I think of Peg sometimes when I’m in the gym, both the weight room and the locker area. There is enough grunting there you’d think the men were either delivering babies or having a limb amputated. Some guys just can’t display enough drama.

On high school and college teams, we really didn’t hear much opera in the lockers. As an adult though, I have been regularly astonished and entertained by the heavy acting of guys.

For example, there’s big to huge noise at:

  • Lifting any weight, particularly bench pressing
  • Racking any weight, even girly-man ones like 20-pound dumbbells
  • Tying shoelaces (honest to Charles Atlas!)
  • Slamming locker doors shut

Unlike their sister Peg, my mother and Uncle Bill grew up in their father’s gut-it-out mindset. Grunting, yelling and other oral indications of pain were reserved for, well, real pain. Bellows were for moose and bovines, and melodramatic displays for ordinary tasks were considered sissy and rude. I confess to falling in this camp.

Consider today at the HP Y. Five of us were in the weight room doing our do.
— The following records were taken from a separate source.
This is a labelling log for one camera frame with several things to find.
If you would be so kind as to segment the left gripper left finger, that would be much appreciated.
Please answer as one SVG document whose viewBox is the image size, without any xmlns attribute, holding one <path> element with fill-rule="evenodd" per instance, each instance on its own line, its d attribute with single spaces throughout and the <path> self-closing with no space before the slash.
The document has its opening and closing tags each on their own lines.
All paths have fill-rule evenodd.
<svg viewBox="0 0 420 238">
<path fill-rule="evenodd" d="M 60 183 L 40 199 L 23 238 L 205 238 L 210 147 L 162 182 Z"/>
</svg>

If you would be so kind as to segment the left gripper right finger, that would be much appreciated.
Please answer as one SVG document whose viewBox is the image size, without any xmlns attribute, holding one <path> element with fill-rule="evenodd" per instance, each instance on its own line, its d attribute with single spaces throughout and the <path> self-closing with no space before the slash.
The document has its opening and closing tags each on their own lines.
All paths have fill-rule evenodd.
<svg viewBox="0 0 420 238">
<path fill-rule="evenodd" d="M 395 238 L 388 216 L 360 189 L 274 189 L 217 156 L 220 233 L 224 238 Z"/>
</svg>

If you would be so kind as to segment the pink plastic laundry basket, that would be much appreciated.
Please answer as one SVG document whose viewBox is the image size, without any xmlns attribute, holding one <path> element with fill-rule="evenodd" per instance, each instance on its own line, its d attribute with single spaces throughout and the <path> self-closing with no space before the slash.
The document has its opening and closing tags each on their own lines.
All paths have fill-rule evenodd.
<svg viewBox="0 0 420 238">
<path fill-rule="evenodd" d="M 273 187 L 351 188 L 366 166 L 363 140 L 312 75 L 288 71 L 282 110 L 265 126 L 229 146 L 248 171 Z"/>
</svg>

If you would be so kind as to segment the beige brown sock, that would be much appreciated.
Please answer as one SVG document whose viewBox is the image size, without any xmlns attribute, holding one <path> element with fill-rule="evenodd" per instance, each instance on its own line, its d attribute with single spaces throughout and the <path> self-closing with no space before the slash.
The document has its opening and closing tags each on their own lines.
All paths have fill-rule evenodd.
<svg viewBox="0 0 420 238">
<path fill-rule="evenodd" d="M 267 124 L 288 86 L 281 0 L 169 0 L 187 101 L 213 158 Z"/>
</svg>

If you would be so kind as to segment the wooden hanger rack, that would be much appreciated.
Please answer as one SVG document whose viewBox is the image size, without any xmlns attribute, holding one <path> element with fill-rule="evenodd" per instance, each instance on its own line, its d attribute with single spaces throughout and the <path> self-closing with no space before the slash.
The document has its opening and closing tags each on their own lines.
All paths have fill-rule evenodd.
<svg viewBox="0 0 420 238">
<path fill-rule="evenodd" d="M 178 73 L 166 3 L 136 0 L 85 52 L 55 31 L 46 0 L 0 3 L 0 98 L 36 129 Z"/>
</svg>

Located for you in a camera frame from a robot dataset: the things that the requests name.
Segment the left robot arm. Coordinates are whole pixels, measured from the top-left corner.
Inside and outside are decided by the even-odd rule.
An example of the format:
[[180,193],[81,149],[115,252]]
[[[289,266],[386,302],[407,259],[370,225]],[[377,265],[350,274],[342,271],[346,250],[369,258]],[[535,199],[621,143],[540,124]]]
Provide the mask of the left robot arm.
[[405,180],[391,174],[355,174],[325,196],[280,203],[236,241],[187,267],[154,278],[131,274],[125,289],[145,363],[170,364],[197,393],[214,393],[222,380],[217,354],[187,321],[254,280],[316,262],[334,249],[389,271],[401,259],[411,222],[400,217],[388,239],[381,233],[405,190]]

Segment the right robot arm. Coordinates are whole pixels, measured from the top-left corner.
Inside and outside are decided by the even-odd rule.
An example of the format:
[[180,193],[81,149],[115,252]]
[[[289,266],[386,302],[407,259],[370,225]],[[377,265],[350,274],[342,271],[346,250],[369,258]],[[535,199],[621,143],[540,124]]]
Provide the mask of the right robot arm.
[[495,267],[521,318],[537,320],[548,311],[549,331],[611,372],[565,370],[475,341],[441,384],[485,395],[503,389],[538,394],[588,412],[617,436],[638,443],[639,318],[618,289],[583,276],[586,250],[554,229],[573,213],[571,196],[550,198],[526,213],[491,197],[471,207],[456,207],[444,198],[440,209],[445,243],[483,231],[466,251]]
Another older guy and I were lifting, recovering, lifting, recovering. Three fully grown but younger guys, two friends and a solo, were performing. One guy picked up 15s and 20s from the dumbbell racks, did some curls and such, grunting and gasping throughout, watching himself right next to a mirror, and seeming like Hercules setting to yet another labor. When he finished a set, he’d let the little dumbbells slam into the rack, making clatter like they were the 80s below them.

Another had a single 30, which he sat on a bench and curled a dozen or so times. With ever bend, he’d do his best I’m-in-labor imitation. Across the room, the other 20 something was pushing a barbell with something modest like 90 pounds. It sounded like his chest might explode from the roars.

I finished about the same time and saw what I expected in the locker room from the divas. They left their locker doors open for someone else, likely the custodian, to shut for them. Two of them grunted when they tied their laces as though it was another manly task. I guess I missed the man memo about knotting laces being hard work.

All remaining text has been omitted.